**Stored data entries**
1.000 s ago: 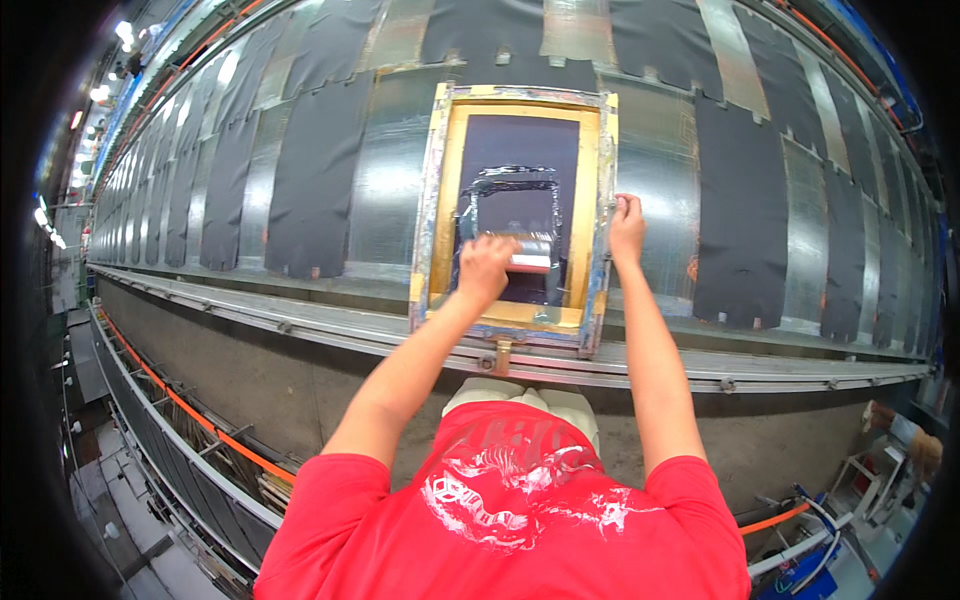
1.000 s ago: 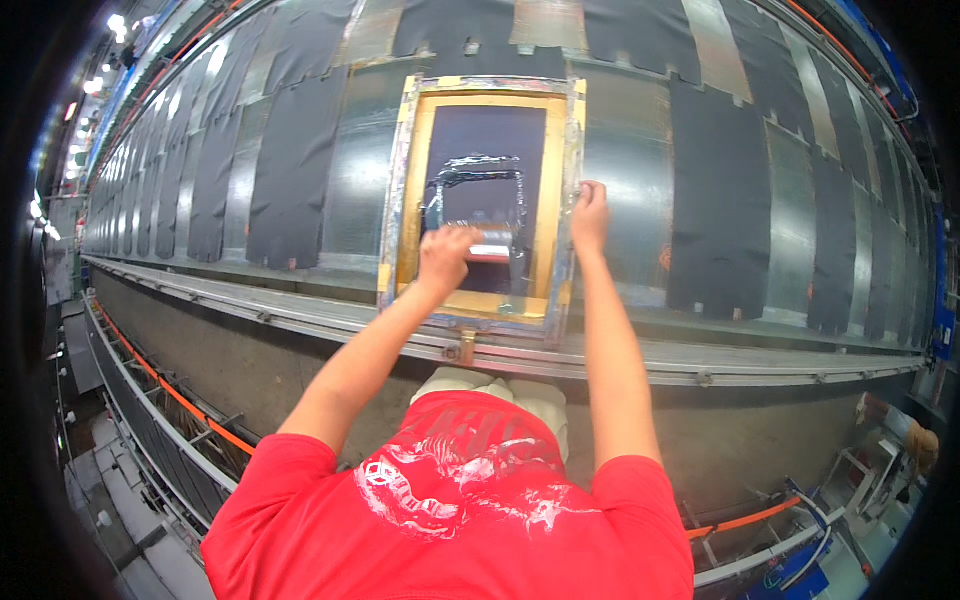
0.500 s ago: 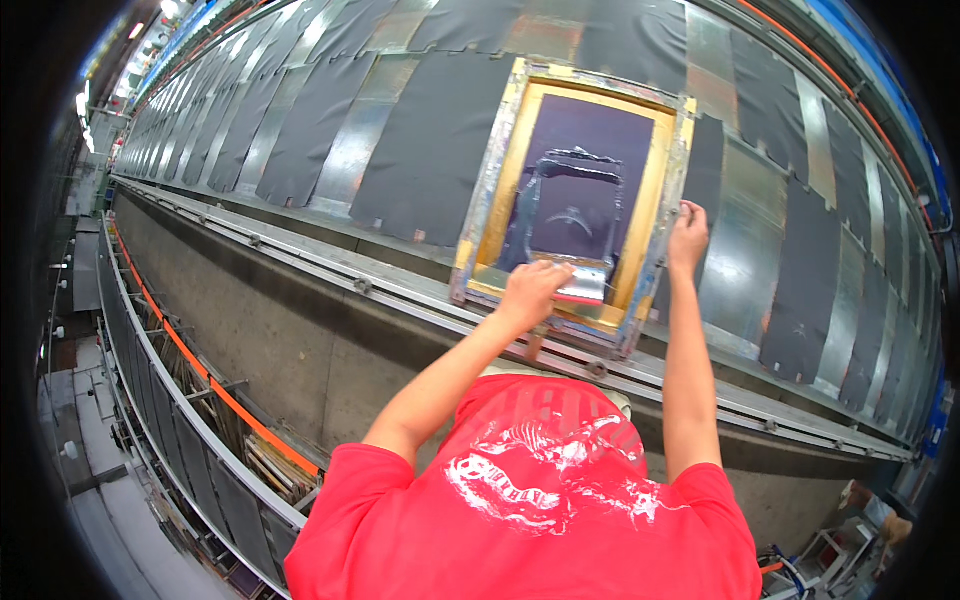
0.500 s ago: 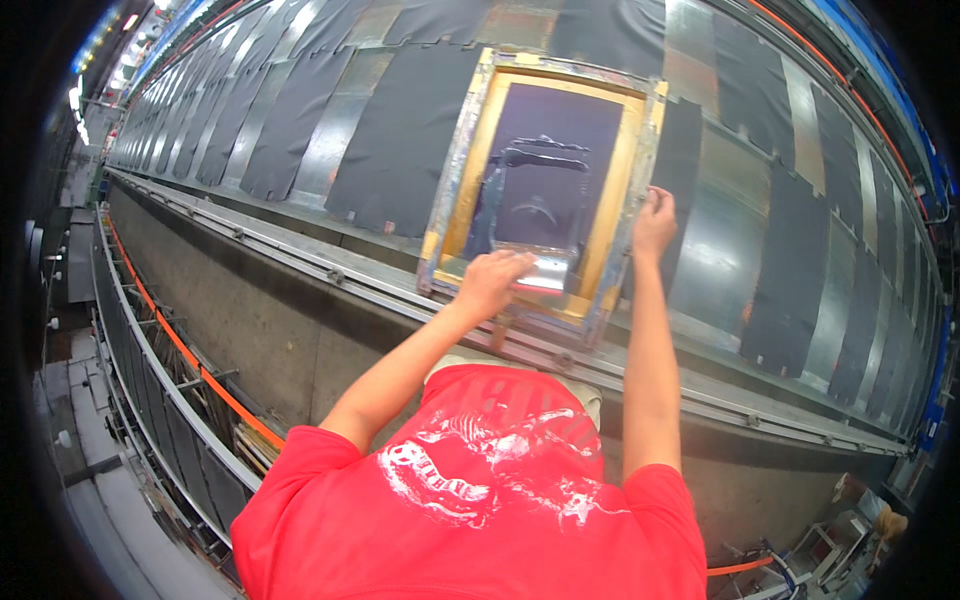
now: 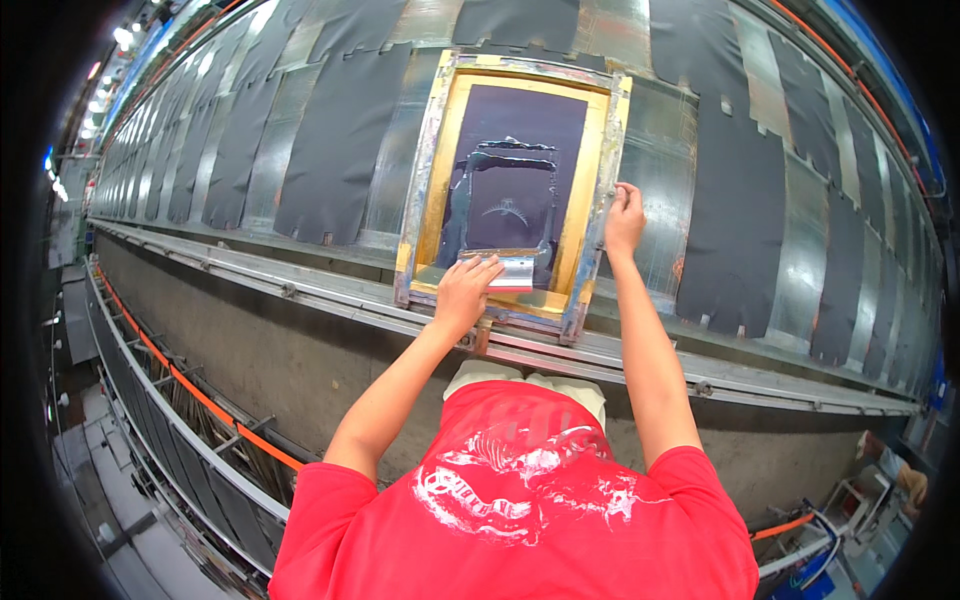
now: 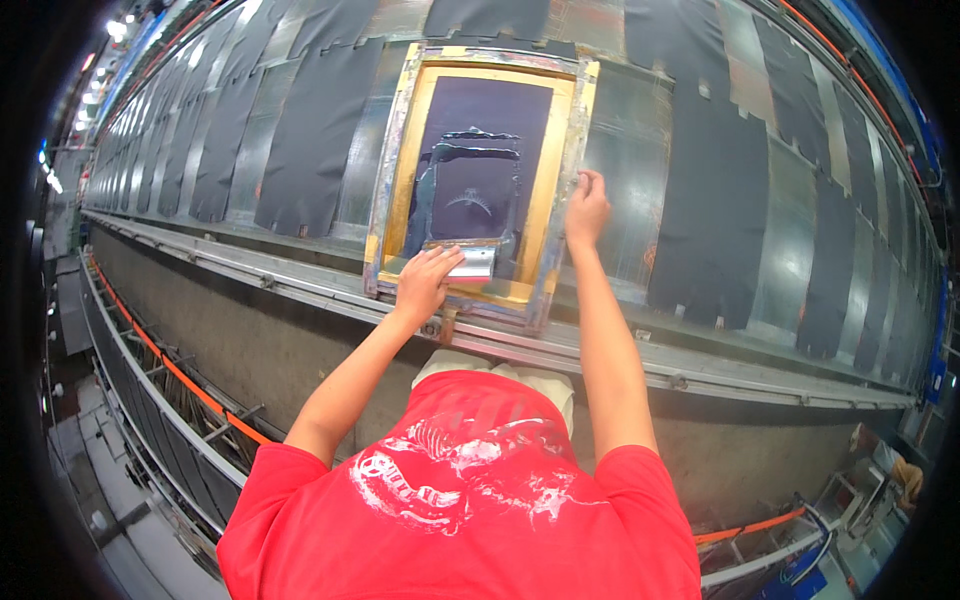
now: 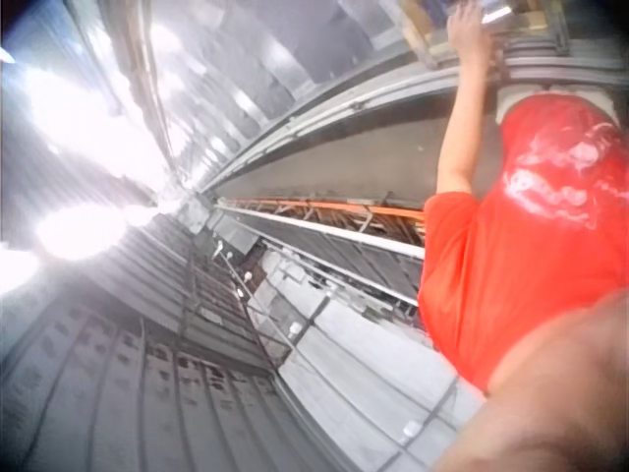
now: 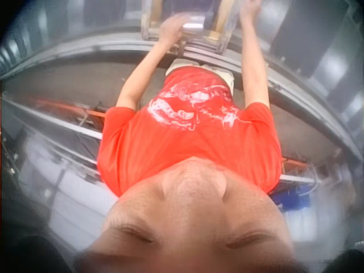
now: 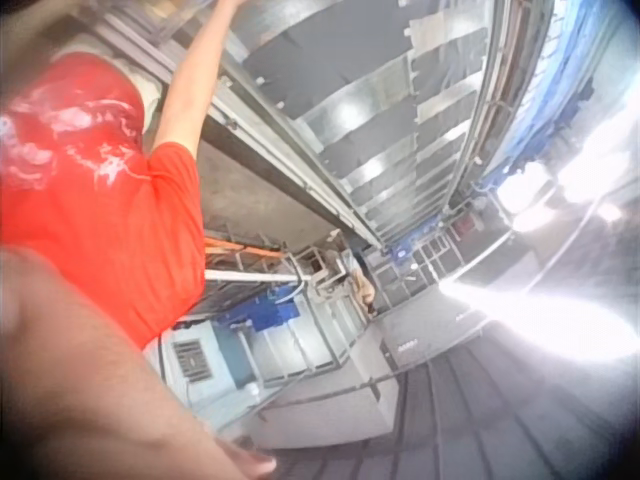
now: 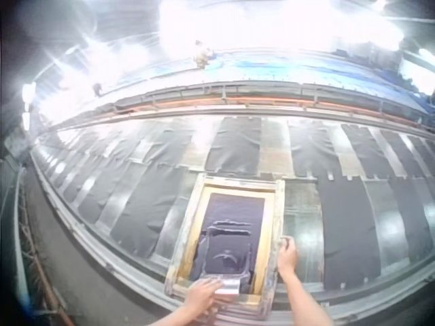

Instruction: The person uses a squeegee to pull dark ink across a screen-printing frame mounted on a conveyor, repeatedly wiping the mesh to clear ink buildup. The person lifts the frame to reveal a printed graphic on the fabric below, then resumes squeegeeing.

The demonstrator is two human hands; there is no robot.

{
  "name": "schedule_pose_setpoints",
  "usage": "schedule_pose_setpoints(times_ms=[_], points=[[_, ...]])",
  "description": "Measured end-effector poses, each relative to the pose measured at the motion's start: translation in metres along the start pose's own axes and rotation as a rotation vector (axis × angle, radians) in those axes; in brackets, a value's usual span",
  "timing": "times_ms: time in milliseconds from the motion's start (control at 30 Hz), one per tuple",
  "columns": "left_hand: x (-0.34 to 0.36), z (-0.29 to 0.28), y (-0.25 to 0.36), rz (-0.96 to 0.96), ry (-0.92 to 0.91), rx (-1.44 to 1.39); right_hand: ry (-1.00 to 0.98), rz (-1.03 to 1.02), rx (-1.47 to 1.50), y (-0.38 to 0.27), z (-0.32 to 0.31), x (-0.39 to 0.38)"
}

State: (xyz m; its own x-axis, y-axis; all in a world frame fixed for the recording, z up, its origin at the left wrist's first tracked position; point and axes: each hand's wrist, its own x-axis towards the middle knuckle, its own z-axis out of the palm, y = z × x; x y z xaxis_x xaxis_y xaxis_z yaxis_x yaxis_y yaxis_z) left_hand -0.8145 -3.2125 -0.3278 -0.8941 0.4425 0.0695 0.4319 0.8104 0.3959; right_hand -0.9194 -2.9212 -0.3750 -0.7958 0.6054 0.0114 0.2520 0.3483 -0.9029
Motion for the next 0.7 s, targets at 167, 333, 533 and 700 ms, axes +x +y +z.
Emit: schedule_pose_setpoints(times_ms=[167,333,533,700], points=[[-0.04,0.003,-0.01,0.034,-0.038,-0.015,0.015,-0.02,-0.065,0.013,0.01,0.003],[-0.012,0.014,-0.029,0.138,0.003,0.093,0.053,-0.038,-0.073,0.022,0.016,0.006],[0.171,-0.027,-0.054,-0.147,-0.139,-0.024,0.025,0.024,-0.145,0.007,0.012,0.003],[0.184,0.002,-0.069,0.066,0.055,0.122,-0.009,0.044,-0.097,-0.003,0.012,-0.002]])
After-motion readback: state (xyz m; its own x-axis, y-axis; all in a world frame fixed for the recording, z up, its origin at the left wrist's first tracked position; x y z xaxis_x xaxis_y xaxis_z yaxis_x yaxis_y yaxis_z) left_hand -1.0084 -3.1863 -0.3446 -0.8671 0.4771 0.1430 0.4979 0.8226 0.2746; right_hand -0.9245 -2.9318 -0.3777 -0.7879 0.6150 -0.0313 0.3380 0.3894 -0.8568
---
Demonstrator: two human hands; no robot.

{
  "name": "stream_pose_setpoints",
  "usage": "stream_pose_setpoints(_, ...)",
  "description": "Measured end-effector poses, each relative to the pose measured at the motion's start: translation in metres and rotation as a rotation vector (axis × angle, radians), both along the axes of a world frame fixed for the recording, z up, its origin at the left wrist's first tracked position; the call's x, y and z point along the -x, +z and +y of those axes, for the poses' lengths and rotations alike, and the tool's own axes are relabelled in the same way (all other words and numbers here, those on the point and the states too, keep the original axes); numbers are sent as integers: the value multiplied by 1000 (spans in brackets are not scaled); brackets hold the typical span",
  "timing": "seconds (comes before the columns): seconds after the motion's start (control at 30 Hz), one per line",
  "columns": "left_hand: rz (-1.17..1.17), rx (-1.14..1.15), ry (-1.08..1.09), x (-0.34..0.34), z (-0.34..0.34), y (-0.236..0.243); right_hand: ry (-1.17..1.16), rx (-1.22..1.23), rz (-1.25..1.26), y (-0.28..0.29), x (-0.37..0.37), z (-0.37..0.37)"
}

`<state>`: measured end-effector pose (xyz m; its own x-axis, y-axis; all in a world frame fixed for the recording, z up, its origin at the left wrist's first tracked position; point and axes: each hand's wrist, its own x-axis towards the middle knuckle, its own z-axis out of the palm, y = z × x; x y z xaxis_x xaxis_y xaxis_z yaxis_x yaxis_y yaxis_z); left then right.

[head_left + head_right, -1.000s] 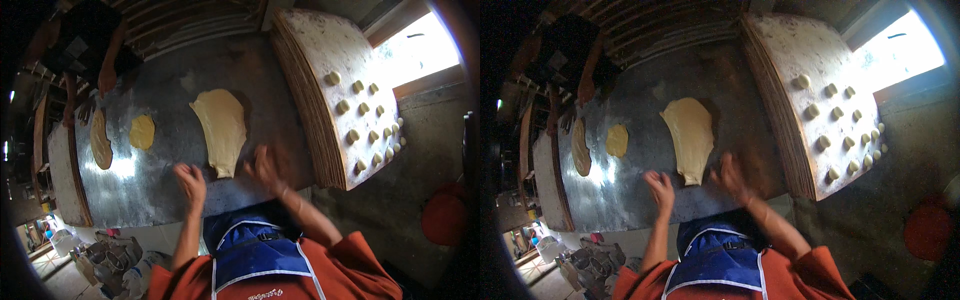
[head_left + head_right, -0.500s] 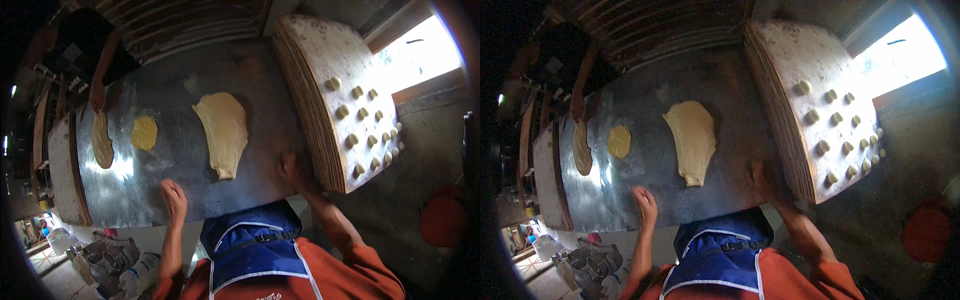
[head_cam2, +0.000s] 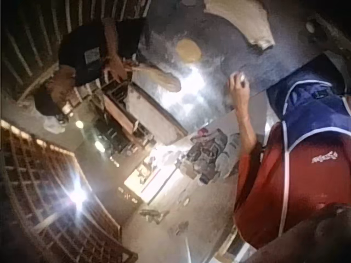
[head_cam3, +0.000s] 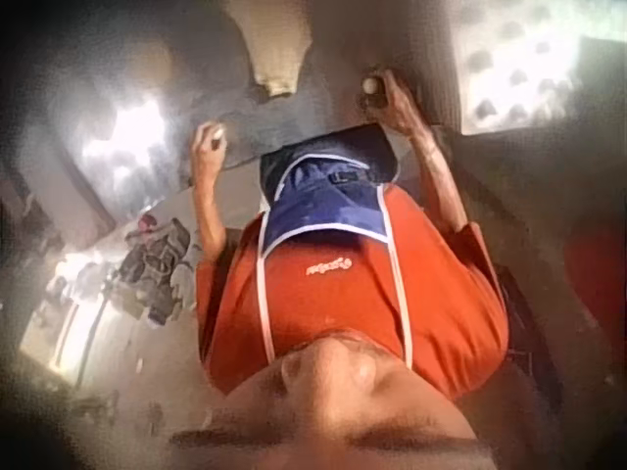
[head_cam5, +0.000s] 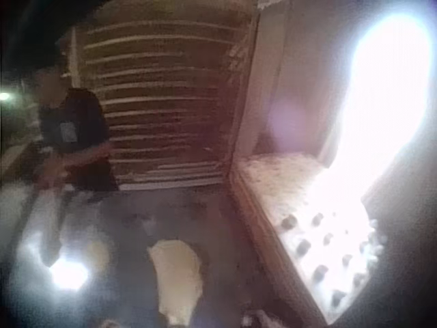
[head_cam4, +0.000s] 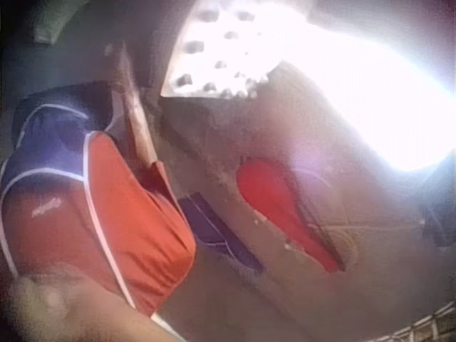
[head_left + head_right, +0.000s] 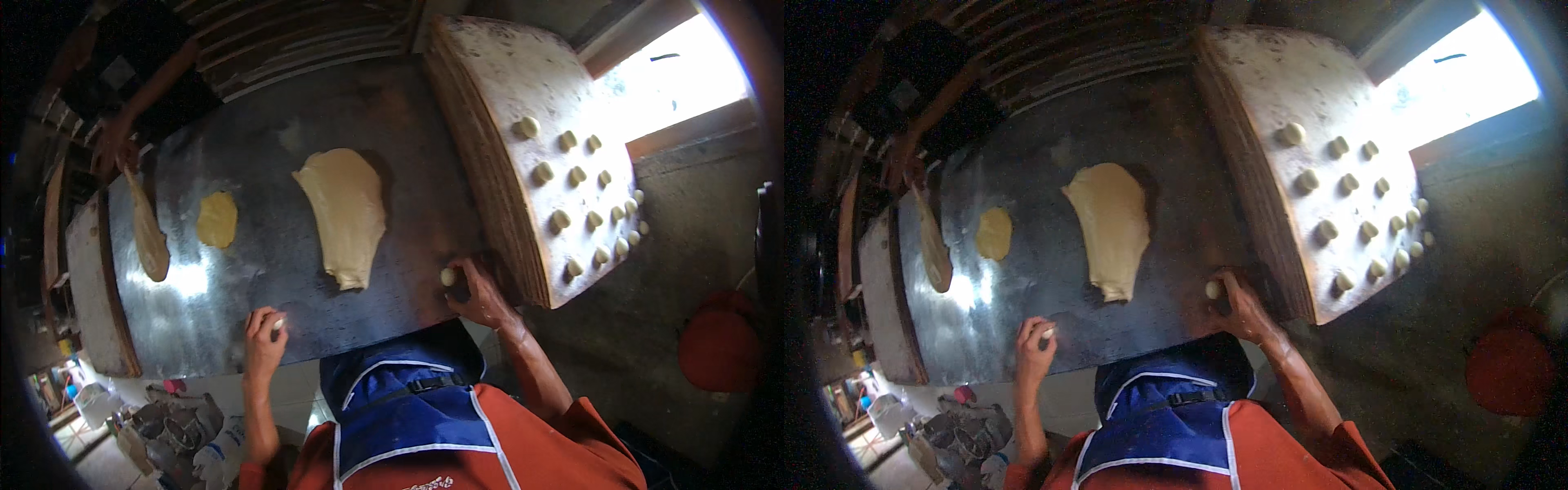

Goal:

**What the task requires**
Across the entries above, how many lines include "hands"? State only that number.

**Answer to this exercise**
2